The SUV segment is proving to be the most popular with Kiwi new vehicle buyers, so it’s no surprise we’ve picked a winner from this category.

The segment — made up not only of compact crossovers but tough offroaders — will account for 34 per cent of new vehicle sales in New Zealand for 2015.

Kiwis love the practicality, functionality and higher driving position of SUVs and you’re likely to see them in urban environments rather than in rural settings.

One of the SUVs that made the most impact on our judges this year was Mazda’s CX-3 compact crossover — and it wins our coveted title of Driven Car of the Year.

The CX-3 went on sale here in April and moved into the tough segment against the likes of Nissan’s Juke, Suzuki’s S-Cross, Ford’s EcoSport, the Holden Trax and VW’s Tiguan.
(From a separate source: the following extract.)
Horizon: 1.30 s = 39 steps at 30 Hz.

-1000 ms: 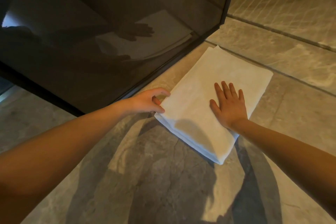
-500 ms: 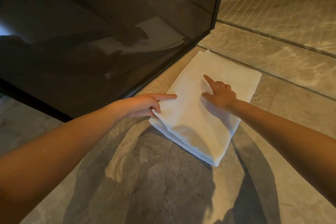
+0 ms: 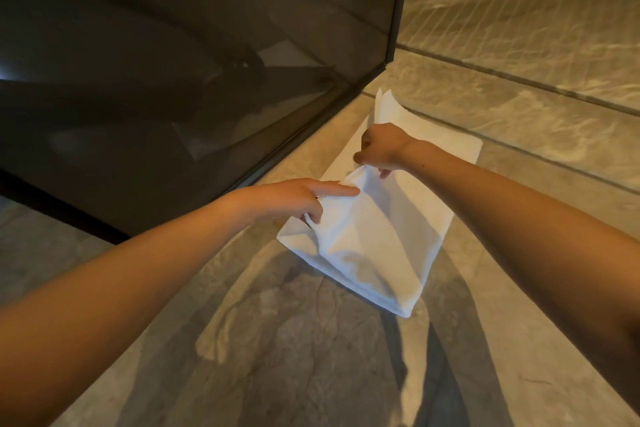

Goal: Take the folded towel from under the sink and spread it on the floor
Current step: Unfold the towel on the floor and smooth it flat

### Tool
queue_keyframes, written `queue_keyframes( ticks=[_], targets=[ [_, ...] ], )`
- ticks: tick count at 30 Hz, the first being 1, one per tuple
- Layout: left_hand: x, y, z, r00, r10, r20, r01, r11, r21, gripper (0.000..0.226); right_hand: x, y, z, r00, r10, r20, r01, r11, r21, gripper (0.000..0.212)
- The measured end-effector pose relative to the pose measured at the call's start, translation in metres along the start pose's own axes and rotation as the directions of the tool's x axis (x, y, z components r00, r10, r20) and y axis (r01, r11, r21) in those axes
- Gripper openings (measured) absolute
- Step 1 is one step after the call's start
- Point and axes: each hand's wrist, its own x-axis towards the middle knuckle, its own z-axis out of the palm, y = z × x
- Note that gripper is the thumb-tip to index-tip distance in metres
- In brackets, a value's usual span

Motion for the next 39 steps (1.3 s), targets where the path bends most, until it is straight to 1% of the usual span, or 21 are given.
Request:
queue_keyframes(
  ticks=[2, 4, 5, 9, 11, 14, 17, 23, 30, 33, 39],
  targets=[
    [-0.002, -0.002, -0.001, 0.999, -0.009, 0.053, 0.019, 0.981, -0.194, 0.069, 0.002, 0.012, -0.005, 0.999, 0.040, -0.006, -0.039, 0.985, 0.168, 0.022],
    [-0.002, -0.005, -0.002, 0.995, 0.012, 0.102, 0.023, 0.940, -0.339, 0.067, 0.001, 0.021, -0.008, 0.998, 0.055, 0.033, -0.063, 0.928, 0.366, 0.029],
    [-0.001, -0.007, -0.003, 0.992, 0.028, 0.124, 0.024, 0.917, -0.397, 0.067, 0.000, 0.025, -0.008, 0.998, 0.053, 0.037, -0.064, 0.905, 0.422, 0.035],
    [0.006, -0.009, 0.000, 0.965, 0.124, 0.232, 0.040, 0.803, -0.594, 0.066, -0.007, 0.042, -0.006, 1.000, 0.012, -0.010, -0.005, 0.847, 0.532, 0.073],
    [0.012, -0.007, 0.005, 0.946, 0.178, 0.272, 0.041, 0.765, -0.643, 0.066, -0.010, 0.055, -0.009, 0.999, -0.032, -0.036, 0.046, 0.852, 0.521, 0.079],
    [0.022, 0.000, 0.012, 0.926, 0.216, 0.311, 0.055, 0.735, -0.675, 0.065, -0.018, 0.073, -0.019, 0.993, -0.090, -0.071, 0.113, 0.868, 0.483, 0.076],
    [0.030, 0.010, 0.019, 0.906, 0.263, 0.332, 0.037, 0.732, -0.680, 0.063, -0.033, 0.089, -0.032, 0.989, -0.120, -0.083, 0.146, 0.858, 0.493, 0.076],
    [0.044, 0.031, 0.040, 0.892, 0.266, 0.364, 0.051, 0.743, -0.668, 0.068, -0.070, 0.123, -0.048, 0.983, -0.171, -0.065, 0.182, 0.863, 0.472, 0.081],
    [0.060, 0.063, 0.071, 0.873, 0.264, 0.410, 0.045, 0.795, -0.606, 0.067, -0.107, 0.163, -0.066, 0.987, -0.149, -0.067, 0.163, 0.893, 0.420, 0.084],
    [0.069, 0.074, 0.086, 0.852, 0.269, 0.449, 0.043, 0.820, -0.571, 0.068, -0.125, 0.183, -0.073, 0.987, -0.151, -0.063, 0.163, 0.908, 0.386, 0.084],
    [0.094, 0.102, 0.121, 0.820, 0.281, 0.499, 0.029, 0.850, -0.526, 0.069, -0.164, 0.221, -0.088, 0.991, -0.077, -0.111, 0.109, 0.940, 0.324, 0.082]
  ],
)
But from the start, the CX-3 lead the pack thanks not only to its sophisticated design, but its amazing array of standard features and dynamic safety details.

Mazda NZ launched six variants in the CX-3 line-up with two engines from the company’s SkyActiv lineup: a 2-litre petrol (producing 109kW of power and 192Nm of torque) and 1.5-litre (77kW/270Nm) diesel.

Across the CX-3 range are reversing cameras (a big tick for Mazda NZ), front, side and curtain airbags, plus ABS and traction control.

The GSX model had the addition of rear cross-traffic alert (which produces an audible warning if something or someone moves behind the vehicle as you reverse) plus blind spot monitoring.

The Limited also gained such i-Activesense safety technology as lane departure warning, and smart city brake (it stops the car in low-speed driving automatically).

Those safety features are usually found in European models costing three times the price. And it’s a factor Kiwis buyers have appreciated with many Driven readers pointing out the high standard of specifications in the CX-3. The CX-3 also wins for its looks, with Mazda sharing the now-famous Kodo (“soul in motion”) design, seen in the Mazda2, 3, 6 and CX-5.

The designers told Driven at the launch of the CX-3 that the compact crossover had a “bespoke look, not shared with any other product in the Mazda line-up and took inspiration from a sports coupe: large wheels, long nose and narrow cabin windows”.